(Dataset section Opens)
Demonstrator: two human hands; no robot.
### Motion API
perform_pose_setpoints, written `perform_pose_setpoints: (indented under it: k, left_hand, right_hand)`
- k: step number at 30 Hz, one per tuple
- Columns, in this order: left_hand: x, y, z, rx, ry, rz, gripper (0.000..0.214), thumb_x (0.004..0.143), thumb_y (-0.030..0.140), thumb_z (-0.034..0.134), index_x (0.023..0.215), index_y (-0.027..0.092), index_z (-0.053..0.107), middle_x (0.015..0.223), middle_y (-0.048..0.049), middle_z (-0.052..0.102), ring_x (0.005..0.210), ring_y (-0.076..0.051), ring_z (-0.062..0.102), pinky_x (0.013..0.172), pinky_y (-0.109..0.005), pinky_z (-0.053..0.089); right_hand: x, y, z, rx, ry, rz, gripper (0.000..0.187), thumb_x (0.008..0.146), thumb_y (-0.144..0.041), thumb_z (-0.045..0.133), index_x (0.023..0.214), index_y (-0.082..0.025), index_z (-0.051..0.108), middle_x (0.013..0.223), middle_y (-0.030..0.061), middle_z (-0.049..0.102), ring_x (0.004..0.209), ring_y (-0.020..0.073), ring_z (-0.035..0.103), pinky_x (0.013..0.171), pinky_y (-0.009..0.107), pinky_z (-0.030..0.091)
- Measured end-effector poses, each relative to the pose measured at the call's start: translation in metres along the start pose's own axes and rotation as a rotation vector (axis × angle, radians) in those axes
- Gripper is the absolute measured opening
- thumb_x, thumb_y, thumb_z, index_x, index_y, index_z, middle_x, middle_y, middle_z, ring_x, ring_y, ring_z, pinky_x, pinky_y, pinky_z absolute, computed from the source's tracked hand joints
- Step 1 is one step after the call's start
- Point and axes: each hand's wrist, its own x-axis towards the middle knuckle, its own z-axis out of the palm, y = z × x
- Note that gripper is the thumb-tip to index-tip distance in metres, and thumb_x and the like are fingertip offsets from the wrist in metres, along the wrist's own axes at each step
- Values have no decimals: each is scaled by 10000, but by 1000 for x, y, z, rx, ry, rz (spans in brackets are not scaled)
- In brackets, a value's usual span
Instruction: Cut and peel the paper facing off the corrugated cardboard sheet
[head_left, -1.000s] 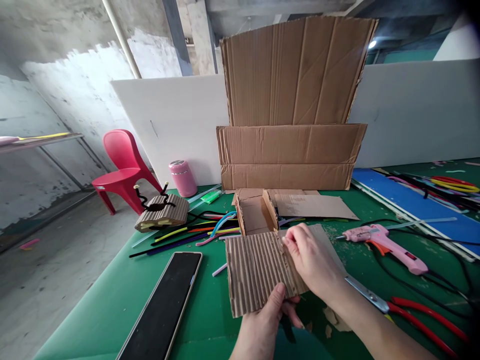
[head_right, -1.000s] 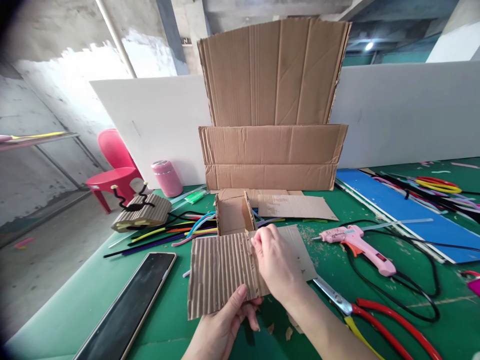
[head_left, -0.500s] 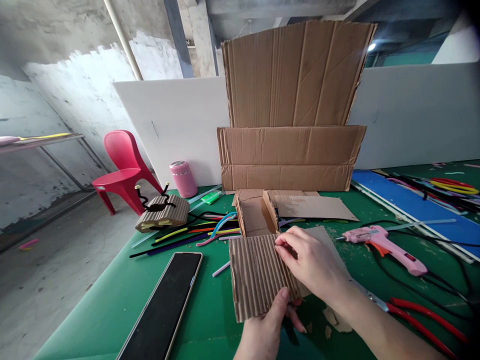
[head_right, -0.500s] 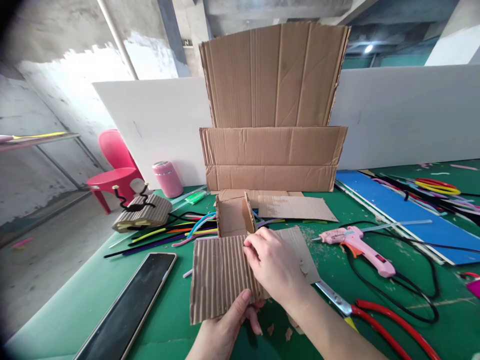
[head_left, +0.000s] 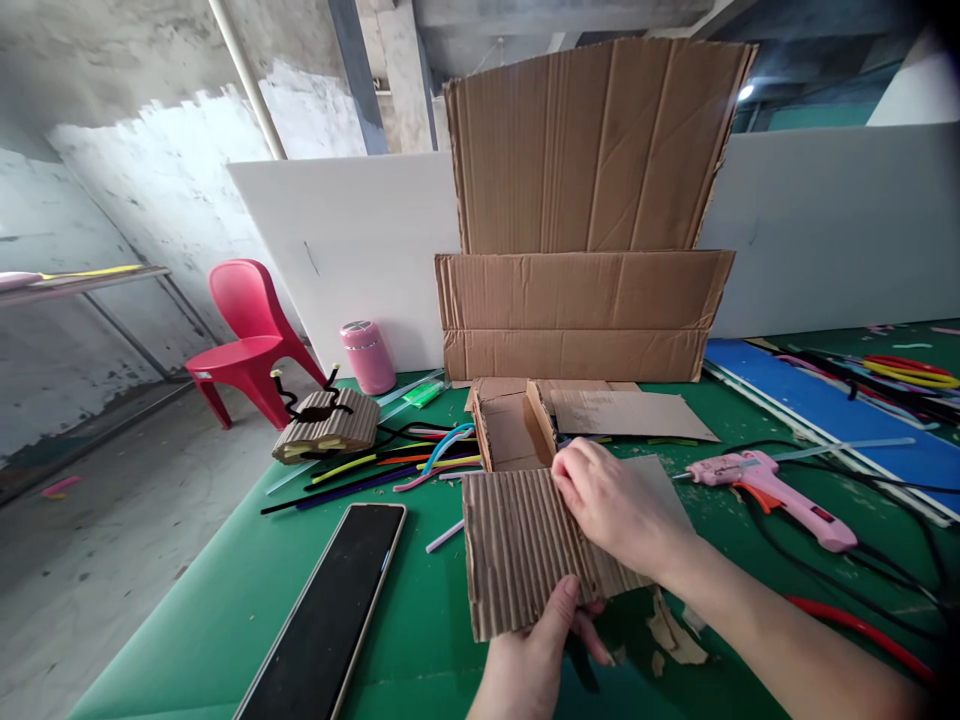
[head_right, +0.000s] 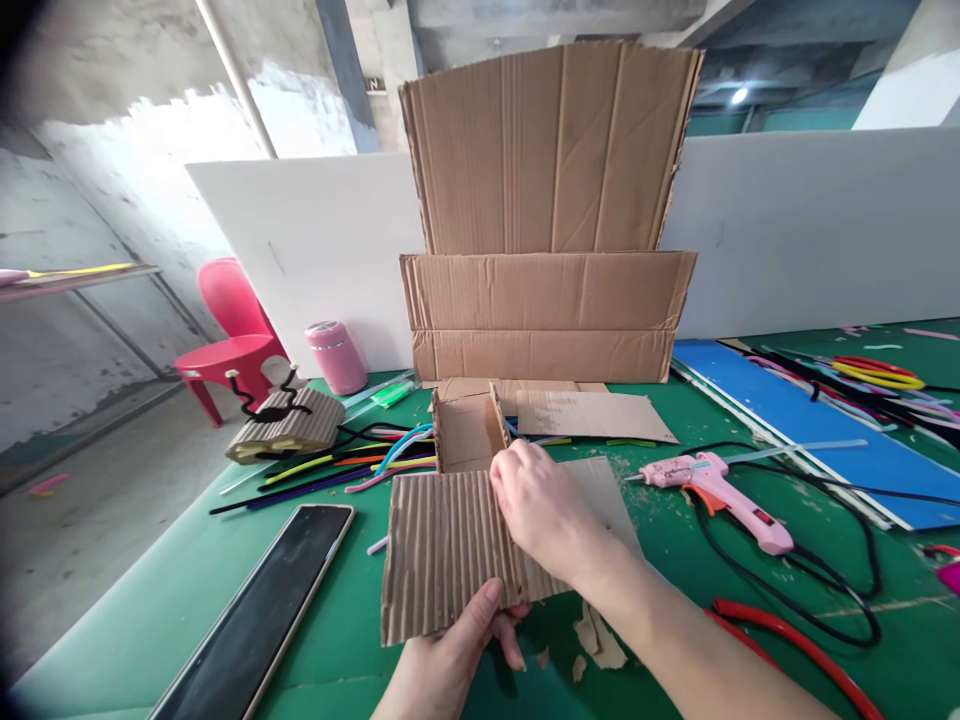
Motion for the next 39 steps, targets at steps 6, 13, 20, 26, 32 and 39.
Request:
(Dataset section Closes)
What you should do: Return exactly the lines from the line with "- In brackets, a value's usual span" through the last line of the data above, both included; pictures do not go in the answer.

Completed task:
- In brackets, a value's usual span
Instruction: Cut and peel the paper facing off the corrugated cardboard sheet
[head_left, -1.000s] 
[head_right, -1.000s] 
[head_left, -0.500s] 
[head_right, -0.500s] 
[head_left, +0.000s] 
[head_right, +0.000s] 
Motion for the next 39 steps, targets at steps 6, 13, 20, 26, 32 and 39.
Request:

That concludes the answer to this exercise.